All stock information, including price and market capitalization, was retrieved using the Finnhub API, which offers reliable and free access to real-time financial data.

In [2]:
stocks =pd.read_csv('newSP.csv')
stocks

Unnamed: 0,Ticker
0,A
1,AAL
2,AAP
3,AAPL
4,ABBV
...,...
193,HCA
194,HD
195,HES
196,HIG


## 🔐 Acquiring an API Token
To access real-time stock data, I used the Finnhub API, which offers a generous free tier suitable for projects like this.

In this project, I stored the API token directly in a variable for quick use. However, it can also be stored securely in a separate secrets.py file to keep credentials out of version control. That file would contain a single variable holding the API key and should be placed in the same directory as this notebook.

To obtain the token, I registered at finnhub.io and used the key in the following format:

In [4]:
api_key = 'd1h9n5hr01qsvr28qjbgd1h9n5hr01qsvr28qjc0'

## 📡 Making My First API Call
To retrieve live market data, I structured my API calls using the Finnhub API.

For each stock, I needed two key pieces of information:

Market Capitalization

Current Stock Price

I made separate GET requests to Finnhub’s /quote endpoint to get the stock price, and to /stock/profile2 to fetch the market capitalization and other company details. This setup allowed me to collect the data required for portfolio allocation across the 200 selected companies.


In [5]:
symbol = 'AAP'

url = f"https://finnhub.io/api/v1/stock/profile2?symbol={symbol}&token={api_key}"

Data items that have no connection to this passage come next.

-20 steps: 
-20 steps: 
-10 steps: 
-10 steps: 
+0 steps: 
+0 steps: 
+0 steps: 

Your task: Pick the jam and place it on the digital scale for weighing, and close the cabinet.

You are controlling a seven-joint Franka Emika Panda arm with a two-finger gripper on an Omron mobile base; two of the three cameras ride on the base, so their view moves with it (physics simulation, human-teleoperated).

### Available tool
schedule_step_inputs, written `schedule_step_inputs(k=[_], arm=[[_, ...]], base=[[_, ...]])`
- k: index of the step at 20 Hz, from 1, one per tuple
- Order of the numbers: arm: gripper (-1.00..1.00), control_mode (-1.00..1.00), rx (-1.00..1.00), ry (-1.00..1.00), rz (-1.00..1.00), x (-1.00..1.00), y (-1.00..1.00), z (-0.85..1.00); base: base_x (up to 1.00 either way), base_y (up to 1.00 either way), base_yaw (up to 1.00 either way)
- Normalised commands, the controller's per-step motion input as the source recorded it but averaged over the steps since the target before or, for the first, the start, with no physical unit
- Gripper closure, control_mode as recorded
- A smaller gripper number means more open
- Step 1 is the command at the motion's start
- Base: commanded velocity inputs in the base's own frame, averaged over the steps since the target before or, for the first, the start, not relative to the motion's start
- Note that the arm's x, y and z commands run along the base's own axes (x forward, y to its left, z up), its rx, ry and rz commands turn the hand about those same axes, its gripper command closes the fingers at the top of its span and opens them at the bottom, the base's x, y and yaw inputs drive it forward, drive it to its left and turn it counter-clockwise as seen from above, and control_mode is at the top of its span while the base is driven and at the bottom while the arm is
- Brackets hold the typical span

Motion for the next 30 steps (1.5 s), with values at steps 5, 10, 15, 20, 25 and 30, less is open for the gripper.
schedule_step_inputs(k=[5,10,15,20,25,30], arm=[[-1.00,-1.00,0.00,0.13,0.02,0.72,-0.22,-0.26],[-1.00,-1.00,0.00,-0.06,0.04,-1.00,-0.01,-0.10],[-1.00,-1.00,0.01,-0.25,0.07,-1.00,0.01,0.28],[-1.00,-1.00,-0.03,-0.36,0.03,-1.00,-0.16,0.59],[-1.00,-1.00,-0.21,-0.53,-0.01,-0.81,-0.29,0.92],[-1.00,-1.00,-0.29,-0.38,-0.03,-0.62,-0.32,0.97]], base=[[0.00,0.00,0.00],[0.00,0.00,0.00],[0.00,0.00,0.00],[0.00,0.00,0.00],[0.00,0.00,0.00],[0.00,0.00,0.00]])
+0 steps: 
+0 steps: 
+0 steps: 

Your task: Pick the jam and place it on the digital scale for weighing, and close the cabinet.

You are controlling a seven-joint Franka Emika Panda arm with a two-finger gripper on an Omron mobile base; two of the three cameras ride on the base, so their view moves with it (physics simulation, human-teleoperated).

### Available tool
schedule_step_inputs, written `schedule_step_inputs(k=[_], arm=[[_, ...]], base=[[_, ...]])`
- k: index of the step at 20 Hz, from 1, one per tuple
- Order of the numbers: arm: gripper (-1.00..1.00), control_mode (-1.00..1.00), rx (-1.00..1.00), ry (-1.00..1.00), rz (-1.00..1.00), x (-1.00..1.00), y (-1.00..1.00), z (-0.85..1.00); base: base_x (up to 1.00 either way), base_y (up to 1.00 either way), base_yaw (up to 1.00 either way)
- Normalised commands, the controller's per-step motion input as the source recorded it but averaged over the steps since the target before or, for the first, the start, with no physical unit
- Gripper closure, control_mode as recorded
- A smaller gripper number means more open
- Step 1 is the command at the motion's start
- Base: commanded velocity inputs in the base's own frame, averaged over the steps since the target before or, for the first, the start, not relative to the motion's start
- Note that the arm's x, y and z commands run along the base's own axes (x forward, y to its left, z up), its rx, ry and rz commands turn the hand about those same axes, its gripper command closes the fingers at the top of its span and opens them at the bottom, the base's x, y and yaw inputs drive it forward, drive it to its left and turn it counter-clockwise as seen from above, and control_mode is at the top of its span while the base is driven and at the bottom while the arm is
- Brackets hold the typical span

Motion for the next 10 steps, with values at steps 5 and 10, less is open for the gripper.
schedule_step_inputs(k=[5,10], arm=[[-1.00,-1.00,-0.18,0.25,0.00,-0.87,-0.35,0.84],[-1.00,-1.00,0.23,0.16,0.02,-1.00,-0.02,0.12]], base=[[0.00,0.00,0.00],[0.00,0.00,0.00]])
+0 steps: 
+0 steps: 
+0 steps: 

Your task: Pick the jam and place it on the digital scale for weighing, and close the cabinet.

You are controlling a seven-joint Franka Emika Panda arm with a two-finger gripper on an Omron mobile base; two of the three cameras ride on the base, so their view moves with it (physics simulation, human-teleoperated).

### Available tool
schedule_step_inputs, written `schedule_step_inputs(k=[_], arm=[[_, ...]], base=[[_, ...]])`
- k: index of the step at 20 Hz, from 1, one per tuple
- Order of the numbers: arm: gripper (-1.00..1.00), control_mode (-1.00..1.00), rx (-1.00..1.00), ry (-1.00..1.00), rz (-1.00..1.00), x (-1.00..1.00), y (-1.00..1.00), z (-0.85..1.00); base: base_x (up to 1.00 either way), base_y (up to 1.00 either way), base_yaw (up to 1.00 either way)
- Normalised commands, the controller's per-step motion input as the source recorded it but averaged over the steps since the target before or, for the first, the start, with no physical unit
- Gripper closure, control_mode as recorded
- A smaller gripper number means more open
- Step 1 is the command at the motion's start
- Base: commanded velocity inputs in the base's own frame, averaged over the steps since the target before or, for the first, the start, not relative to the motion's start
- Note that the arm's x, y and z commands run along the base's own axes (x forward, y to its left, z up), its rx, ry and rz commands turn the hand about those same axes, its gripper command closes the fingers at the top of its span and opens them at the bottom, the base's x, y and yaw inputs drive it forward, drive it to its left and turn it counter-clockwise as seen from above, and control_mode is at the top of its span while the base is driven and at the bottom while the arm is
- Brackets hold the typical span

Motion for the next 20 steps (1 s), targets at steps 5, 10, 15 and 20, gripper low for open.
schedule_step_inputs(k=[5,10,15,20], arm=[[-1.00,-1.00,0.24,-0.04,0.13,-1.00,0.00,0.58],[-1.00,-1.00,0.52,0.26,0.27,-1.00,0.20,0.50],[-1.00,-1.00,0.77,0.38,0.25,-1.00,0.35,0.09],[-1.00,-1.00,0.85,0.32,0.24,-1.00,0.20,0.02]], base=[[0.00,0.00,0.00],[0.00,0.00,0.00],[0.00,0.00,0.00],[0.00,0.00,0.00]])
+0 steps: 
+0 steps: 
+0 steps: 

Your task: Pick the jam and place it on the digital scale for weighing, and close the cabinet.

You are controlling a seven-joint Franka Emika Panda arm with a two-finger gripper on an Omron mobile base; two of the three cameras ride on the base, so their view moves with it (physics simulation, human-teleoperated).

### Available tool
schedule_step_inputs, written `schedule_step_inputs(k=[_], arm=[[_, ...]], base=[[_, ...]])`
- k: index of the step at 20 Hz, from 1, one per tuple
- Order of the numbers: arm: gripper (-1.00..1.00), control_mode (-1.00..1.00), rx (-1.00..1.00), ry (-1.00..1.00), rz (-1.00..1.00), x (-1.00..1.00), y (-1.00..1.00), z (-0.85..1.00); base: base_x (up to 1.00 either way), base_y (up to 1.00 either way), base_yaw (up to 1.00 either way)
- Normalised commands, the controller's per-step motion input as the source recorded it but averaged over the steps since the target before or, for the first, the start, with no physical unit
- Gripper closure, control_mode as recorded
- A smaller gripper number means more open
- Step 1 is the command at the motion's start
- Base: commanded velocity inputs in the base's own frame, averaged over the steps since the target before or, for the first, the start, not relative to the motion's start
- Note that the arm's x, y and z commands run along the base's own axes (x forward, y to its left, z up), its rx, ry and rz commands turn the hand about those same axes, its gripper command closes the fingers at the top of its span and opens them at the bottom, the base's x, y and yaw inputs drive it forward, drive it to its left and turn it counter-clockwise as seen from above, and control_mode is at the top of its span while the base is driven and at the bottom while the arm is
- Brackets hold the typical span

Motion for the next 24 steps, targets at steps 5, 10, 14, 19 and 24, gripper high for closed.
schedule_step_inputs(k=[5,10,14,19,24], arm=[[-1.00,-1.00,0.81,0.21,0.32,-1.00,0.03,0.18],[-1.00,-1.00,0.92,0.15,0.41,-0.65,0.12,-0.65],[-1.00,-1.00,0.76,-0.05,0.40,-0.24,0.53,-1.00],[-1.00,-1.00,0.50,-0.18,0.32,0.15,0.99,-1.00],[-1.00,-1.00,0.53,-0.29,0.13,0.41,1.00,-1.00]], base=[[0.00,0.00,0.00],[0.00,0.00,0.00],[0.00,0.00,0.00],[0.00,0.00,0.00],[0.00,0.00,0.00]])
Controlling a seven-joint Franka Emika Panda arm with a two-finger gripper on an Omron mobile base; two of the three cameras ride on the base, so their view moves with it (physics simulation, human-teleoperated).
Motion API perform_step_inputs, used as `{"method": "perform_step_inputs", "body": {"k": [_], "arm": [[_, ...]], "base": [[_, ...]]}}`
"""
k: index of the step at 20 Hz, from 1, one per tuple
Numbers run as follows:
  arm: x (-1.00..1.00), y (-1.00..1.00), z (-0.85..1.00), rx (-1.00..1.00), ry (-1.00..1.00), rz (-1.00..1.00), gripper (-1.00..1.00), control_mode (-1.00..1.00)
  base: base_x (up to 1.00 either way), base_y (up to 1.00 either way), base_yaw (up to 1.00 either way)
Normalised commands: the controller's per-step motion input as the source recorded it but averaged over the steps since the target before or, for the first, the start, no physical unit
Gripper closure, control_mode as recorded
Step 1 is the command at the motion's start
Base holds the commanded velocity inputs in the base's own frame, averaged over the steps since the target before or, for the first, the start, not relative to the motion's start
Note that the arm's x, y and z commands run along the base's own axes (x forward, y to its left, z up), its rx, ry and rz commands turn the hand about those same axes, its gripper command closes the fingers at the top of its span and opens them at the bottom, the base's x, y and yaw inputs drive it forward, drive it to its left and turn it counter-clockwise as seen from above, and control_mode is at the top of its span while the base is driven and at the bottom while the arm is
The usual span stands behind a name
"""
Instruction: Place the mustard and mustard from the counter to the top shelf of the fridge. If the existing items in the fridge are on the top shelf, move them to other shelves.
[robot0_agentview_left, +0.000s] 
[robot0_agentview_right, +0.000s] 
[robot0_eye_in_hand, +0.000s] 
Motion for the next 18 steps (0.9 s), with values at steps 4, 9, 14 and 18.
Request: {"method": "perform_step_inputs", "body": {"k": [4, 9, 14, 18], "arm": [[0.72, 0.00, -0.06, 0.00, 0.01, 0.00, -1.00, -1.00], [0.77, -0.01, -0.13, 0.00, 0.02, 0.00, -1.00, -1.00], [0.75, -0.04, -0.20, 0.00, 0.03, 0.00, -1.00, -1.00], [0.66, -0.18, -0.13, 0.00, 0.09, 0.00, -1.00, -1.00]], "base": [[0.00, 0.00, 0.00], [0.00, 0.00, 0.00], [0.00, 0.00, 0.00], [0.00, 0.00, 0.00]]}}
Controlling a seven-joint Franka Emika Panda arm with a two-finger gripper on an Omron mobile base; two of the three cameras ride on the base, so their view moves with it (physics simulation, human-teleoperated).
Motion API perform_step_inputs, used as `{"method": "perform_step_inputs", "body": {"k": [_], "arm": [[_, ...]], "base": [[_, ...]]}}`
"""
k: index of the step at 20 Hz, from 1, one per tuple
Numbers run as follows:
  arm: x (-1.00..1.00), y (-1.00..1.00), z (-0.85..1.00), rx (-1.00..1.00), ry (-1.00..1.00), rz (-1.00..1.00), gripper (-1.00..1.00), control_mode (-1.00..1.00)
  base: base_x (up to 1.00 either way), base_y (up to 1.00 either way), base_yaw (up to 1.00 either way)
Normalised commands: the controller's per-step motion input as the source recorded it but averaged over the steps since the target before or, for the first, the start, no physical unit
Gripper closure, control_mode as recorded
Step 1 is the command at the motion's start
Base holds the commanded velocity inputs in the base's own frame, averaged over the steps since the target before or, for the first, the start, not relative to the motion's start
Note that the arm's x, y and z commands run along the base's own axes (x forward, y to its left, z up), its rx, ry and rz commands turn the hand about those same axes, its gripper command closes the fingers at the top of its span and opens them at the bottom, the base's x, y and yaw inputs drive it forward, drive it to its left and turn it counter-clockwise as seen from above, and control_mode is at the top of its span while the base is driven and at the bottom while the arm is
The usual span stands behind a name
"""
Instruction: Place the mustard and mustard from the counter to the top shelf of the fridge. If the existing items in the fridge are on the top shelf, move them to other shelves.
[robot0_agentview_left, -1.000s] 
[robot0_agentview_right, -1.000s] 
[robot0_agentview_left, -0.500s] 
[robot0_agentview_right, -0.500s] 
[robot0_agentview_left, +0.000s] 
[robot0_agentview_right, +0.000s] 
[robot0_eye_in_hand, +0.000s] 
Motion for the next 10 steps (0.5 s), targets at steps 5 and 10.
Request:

url2 = f"https://finnhub.io/api/v1/quote?symbol={symbol}&token={api_key}"

data = requests.get(url).json()
data2 = requests.get(url2).json()

## 🧮 Parsing My API Call
The API responses provided all the information I needed to build the equal-weight S&P 500 strategy. However, the data wasn’t immediately usable in its raw format. I had to extract and organize key fields such as the current stock price and market capitalization, from the JSON responses returned by Finnhub. This parsing step allowed me to structure the data into a clean format suitable for further calculations and analysis.


In [6]:
price = data2['c']
marketCap = data['marketCapitalization']
NumberOfShares = 'N/A'
print(price)
print(marketCap)

46.49
2786.542013634399


## 📊 Adding Stock Data to a Pandas DataFrame
Once I had the stock price and market capitalization parsed from the API responses, I added them to a Pandas DataFrame. This allowed me to structure the data in a clean, tabular format similar to a spreadsheet. Using the DataFrame made it easy to manage, process, and eventually export the data for further use, such as calculating share allocations and generating the final Excel output.

In [8]:
my_columns = ['Ticker', 'Stock Price','Market Capitalization', 'Number of Shares to Buy']
final_dataframe =  pd.DataFrame(columns = my_columns)
final_dataframe

Unnamed: 0,Ticker,Stock Price,Market Capitalization,Number of Shares to Buy


In [None]:
new_row = pd.Series([symbol, price, marketCap, NumberOfShares], index=final_dataframe.columns)
final_dataframe = pd.concat([final_dataframe, new_row.to_frame().T], ignore_index=True)
final_dataframe

## 🔁 Looping Through the Tickers in My Stock List
Using the same logic I applied to a single stock, I looped through all 200 tickers in my list to fetch their data from the Finnhub API. For each symbol, I retrieved the stock price and market capitalization, then stored the results in my DataFrame. This approach allowed me to build a complete dataset with all the information needed to calculate equal-weight allocations across the selected companies.

In [9]:
final_dataframe = pd.DataFrame(columns = my_columns)
for stock in stocks ['Ticker']:
    url = f"https://finnhub.io/api/v1/stock/profile2?symbol={stock}&token={api_key}"
    url2 = f"https://finnhub.io/api/v1/quote?symbol={stock}&token={api_key}"
    data = requests.get(url).json()
    data2 = requests.get(url2).json()
    new_row = pd.Series([stock, data2['c'], data['marketCapitalization'], NumberOfShares], index=final_dataframe.columns)
    final_dataframe = pd.concat([final_dataframe, new_row.to_frame().T], ignore_index=True)   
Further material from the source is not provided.